No siempre solo, pero unos ratos sí. A veces dos no son multitud, pero tres ya empiezan a serlo.
Tres personas hablando y ninguna escuchando; o una hablando y dos sin escuchar; o dos hablando entre sí y la otra escuchando la mezcla de interrupciones y sinsentidos.
Sí, tres son multitud para muchas cosas.
El domingo estaba medio viendo el partido de tenis(finalmente decisivo) de la eliminatoria de la Copa Davis (semifinales) de Rafa Nadal y el americano Roddick. Hubiera disfrutado algo más si los comentaristas (petardos de comentaristas) se hubieran limitado a hablar de aquello que de pequeño no entendía y nadie me explicaba, porque en mi casa había raqueta de tenis pero se usaba peor que en "El Apartamento" de Jack Lemmon: eis, seconser, silan sivuplé, madmuasel graf o yus.

Pero no, cuando se juntan tres a narrar, la cosa se tuerce.

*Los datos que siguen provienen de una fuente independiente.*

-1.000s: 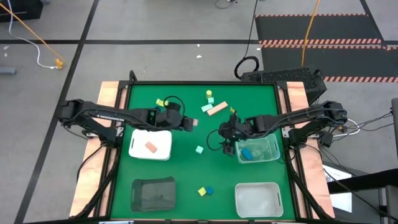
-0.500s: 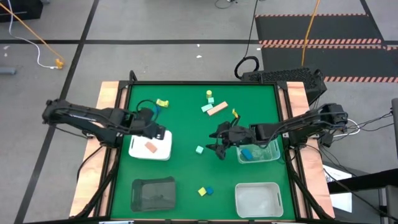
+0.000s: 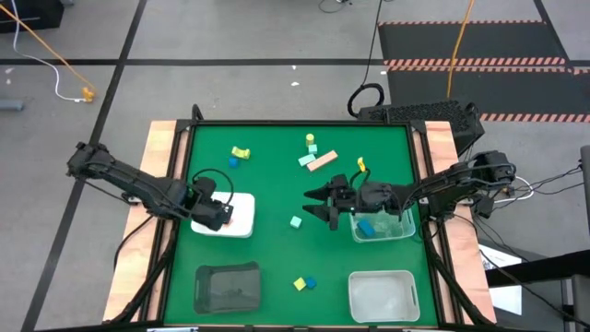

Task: Sort & place blocks by color
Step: Put the bottom light brown block into the white bin, then put the light brown block into the white bin

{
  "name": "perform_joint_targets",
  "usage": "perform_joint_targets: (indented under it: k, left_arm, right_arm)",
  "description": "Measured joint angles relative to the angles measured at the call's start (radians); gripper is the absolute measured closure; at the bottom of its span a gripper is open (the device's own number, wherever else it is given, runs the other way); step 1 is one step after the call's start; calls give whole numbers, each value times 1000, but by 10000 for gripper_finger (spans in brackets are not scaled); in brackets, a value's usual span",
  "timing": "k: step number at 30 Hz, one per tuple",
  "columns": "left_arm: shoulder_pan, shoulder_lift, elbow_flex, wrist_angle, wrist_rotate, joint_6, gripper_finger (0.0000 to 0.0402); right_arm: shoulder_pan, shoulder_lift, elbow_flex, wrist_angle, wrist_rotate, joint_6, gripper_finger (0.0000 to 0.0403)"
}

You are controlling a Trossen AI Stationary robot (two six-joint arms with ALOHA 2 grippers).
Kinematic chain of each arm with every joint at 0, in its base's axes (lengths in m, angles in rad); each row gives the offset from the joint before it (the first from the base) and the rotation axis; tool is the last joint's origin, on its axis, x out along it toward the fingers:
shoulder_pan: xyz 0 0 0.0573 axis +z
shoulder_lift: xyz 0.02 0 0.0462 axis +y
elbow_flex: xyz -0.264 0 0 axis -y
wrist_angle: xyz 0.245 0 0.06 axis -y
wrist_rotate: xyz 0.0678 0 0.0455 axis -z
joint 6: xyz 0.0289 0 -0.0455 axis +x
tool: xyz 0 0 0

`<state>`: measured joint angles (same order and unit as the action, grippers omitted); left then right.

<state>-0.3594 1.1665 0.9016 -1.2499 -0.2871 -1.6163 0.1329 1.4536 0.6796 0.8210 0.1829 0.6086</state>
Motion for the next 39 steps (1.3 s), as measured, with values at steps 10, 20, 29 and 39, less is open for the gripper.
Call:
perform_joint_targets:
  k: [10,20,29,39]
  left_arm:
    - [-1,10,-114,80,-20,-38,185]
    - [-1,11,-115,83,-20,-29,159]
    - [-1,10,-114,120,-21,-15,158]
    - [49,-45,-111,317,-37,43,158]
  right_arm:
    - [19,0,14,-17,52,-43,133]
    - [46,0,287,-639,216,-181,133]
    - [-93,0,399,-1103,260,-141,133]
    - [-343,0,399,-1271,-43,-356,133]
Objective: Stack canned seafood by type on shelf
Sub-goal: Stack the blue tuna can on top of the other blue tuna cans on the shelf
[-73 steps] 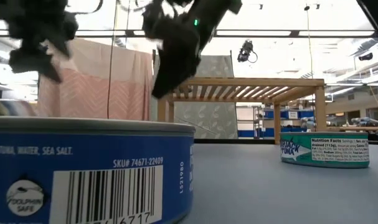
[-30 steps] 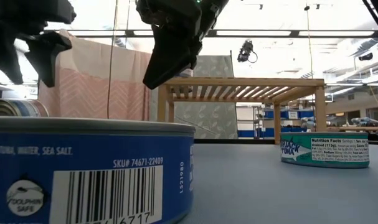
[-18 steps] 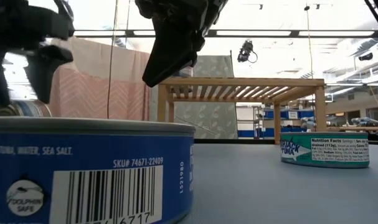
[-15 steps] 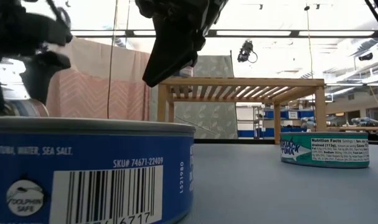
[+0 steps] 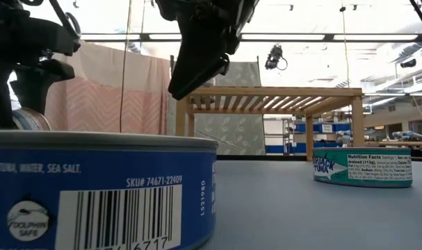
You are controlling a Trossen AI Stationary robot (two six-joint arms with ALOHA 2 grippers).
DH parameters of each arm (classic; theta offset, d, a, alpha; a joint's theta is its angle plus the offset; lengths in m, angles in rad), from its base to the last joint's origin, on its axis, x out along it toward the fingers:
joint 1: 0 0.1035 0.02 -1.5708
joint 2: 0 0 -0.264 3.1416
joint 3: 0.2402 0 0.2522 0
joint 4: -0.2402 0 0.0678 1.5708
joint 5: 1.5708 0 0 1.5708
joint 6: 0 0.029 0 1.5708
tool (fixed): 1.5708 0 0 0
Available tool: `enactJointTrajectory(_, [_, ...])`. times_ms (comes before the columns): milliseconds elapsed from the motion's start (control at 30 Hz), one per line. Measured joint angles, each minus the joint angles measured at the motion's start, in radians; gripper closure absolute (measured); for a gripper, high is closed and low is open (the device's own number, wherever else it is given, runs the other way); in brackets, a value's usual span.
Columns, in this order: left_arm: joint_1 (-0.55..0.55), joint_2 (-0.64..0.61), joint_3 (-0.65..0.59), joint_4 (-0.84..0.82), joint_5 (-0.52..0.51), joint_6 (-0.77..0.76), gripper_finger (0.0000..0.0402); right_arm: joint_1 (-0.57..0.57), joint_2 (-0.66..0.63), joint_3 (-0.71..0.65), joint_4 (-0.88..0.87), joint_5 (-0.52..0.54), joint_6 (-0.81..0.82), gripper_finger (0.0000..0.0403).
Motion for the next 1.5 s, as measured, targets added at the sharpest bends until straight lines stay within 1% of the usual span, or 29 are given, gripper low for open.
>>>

Bien lo saben los de "La Sexta", que montan el espectáculo lamentable en cada partido de fútbol (aunque la gente debe disfrutar muchísimo con el calvorota moreno: ¡jugón!).

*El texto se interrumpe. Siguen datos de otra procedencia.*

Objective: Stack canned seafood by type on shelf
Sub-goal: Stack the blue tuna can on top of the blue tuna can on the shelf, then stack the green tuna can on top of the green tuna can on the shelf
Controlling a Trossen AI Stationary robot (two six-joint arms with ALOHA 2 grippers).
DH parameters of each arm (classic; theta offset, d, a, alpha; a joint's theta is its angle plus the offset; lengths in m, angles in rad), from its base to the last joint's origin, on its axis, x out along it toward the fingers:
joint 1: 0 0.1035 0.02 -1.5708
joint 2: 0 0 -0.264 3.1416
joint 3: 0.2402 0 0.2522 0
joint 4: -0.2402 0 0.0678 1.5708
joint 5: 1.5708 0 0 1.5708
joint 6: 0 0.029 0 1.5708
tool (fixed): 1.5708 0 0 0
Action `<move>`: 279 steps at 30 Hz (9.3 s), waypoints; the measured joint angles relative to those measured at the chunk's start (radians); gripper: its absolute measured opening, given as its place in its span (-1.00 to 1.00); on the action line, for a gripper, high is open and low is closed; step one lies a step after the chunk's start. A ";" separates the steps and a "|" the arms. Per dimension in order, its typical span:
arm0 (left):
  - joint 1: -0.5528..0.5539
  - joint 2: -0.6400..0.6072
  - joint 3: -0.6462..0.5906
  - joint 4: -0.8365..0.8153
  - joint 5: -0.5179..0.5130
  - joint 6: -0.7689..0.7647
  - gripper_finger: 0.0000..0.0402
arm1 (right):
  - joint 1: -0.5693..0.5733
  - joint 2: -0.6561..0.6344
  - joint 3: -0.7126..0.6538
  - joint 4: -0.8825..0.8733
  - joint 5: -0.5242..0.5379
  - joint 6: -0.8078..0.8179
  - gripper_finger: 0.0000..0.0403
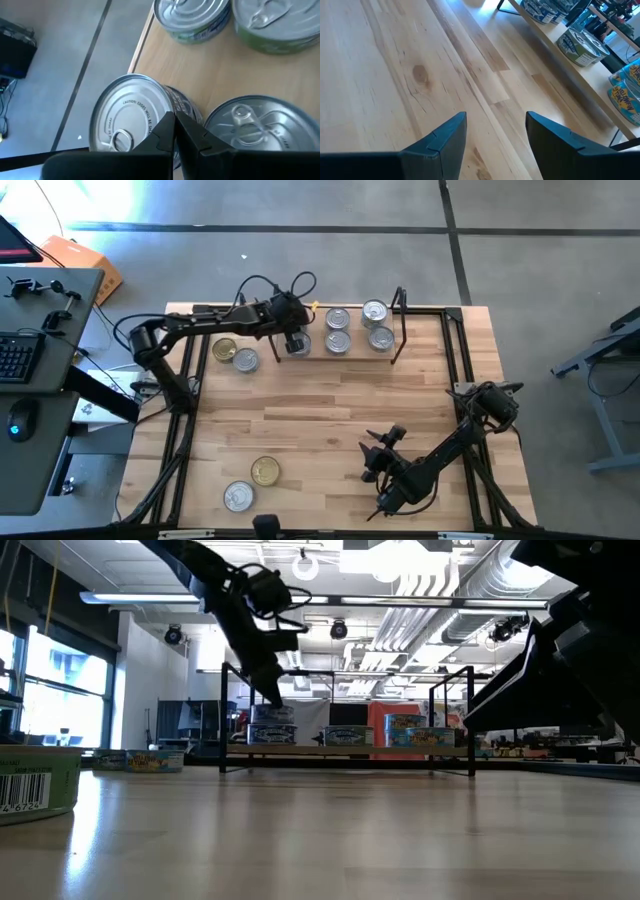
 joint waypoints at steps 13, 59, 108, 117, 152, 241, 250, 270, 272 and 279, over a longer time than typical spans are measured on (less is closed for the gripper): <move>0.001 -0.028 0.000 -0.044 -0.010 -0.047 -0.57 | 0.000 0.000 0.000 -0.004 -0.004 -0.003 -0.02; -0.099 -0.197 0.087 -0.169 -0.040 -0.030 -1.00 | -0.157 0.006 0.023 0.146 0.037 -0.203 -0.02; -1.044 -0.597 -0.410 -0.258 0.032 -0.905 -1.00 | -0.526 0.017 -0.043 1.291 -1.031 -1.119 0.27; -1.361 -0.339 -0.518 0.104 -0.070 -1.284 -1.00 | -0.469 0.017 -0.043 1.355 -0.885 -1.013 0.27; -0.839 -0.072 -0.519 0.469 0.036 -0.675 -1.00 | -0.421 -0.006 0.008 0.912 -0.766 -0.682 0.27; -0.807 0.026 -0.408 0.642 -0.048 -0.270 -1.00 | -0.374 -0.067 -0.160 0.910 -0.485 -1.478 0.27; -0.808 0.027 -0.408 0.654 -0.050 -0.274 -1.00 | -0.459 -0.018 -0.179 0.983 -0.530 -1.460 0.27; -0.858 0.025 -0.406 0.829 -0.107 -0.100 -0.65 | -0.440 -0.063 0.001 0.476 -0.589 -0.991 -0.41; -0.857 0.025 -0.406 0.834 -0.112 -0.056 -0.49 | -0.439 -0.064 0.023 0.455 -0.603 -0.940 -0.41; -0.824 0.030 -0.406 0.795 -0.155 -0.035 0.05 | -0.428 -0.064 0.029 0.535 -0.594 -0.871 -0.41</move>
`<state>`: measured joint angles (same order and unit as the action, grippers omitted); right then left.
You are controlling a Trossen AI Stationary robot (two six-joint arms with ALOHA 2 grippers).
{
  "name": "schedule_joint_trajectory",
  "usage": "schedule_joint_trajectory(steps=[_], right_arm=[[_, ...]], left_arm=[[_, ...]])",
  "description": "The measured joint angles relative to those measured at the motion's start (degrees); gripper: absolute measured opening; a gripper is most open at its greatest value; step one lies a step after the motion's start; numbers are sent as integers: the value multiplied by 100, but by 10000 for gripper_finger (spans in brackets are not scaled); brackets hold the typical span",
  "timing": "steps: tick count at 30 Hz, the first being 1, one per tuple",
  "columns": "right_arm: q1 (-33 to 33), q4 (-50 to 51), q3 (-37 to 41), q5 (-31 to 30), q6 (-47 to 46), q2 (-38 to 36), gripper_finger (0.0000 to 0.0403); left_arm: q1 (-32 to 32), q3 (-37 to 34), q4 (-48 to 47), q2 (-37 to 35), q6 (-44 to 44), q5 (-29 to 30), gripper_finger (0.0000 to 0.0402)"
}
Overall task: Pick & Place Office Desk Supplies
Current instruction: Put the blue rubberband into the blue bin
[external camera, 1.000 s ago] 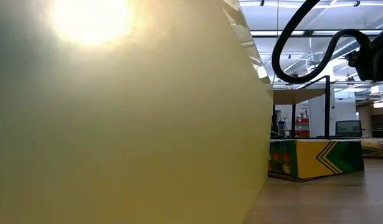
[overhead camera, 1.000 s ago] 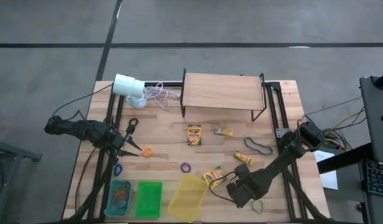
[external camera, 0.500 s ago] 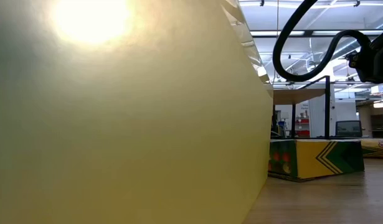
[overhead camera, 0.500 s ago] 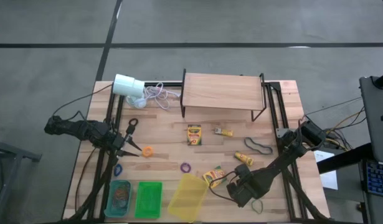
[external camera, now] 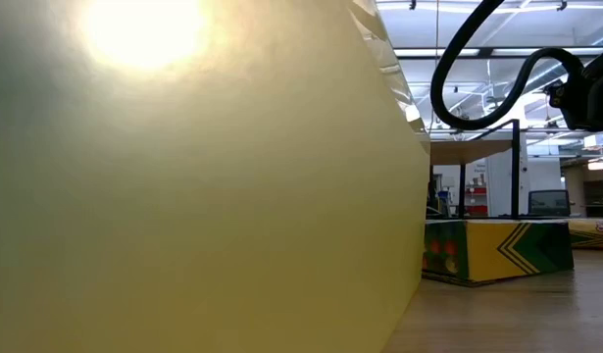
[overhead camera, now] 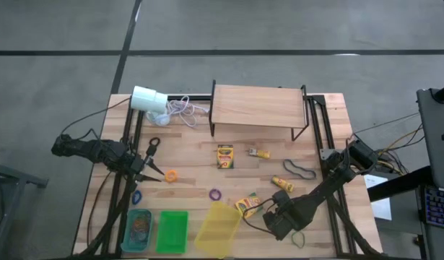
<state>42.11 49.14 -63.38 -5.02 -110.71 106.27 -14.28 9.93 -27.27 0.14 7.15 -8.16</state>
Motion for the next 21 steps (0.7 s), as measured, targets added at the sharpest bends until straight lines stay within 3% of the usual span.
schedule_joint_trajectory(steps=[5, 12, 21], right_arm=[[-2, 634, -367, -485, 60, -57, 8], [53, 1756, -1152, -1695, 416, -144, 8], [186, 2225, -1860, -4504, 1533, -181, 8]], left_arm=[[0, 0, -2, -2, 0, 1, 127], [-2, 0, -6, 1, -1, 0, 127], [0, 0, -6, 0, 1, 0, 127]])
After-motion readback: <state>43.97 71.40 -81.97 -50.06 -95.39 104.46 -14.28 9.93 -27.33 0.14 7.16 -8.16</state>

En fin, la cosa se tuerce. Pero ayer no se torció, se trenzó. Los tres figuras de la narrativa, la perspicacia y el sarcasmo entrelazaron su discurso en torno a una misma metáfora: Nadal era un torero en la plaza de toros de Las Ventas.
Así, pude oír toda suerte de sandeces al respecto:
-"Rafa le está toreando".
-"Va a salir a hombros por la puerta grande".
-"Ese 'passing' ha sido como una chicuelina...o una verónica" (ahí se veía el saber taurino).
-"Entramos en el quinto juego, un número muy taurino"-dice uno-"Sí, las cinco de la tarde, la hora de los toros".
-"Rafa está usando la raqueta como si fuera un capote"
-"Rafa está haciendo una faena de aliño".
(notas no ajustadas a la literalidad)
En fin. Me da la sensación que este contagio malsano, esta pesadilla televisiva que emitieron ayer, no se hubiera producido si hubiesen estado dos comentaristas, cualesquiera entre los tres.
Igual que se acosa más a la compañera en el trabajo contando chistes machistas cuando hay tres bocazas masculinas o más.
Tres son multitud, no hay duda, porque dos son mayoría y el tercero se ve arrastrado (con más o menos alegría) hacia la perdición que marcan los otros.
Dicho de otro modo: la multitud cambia y, a veces, mata.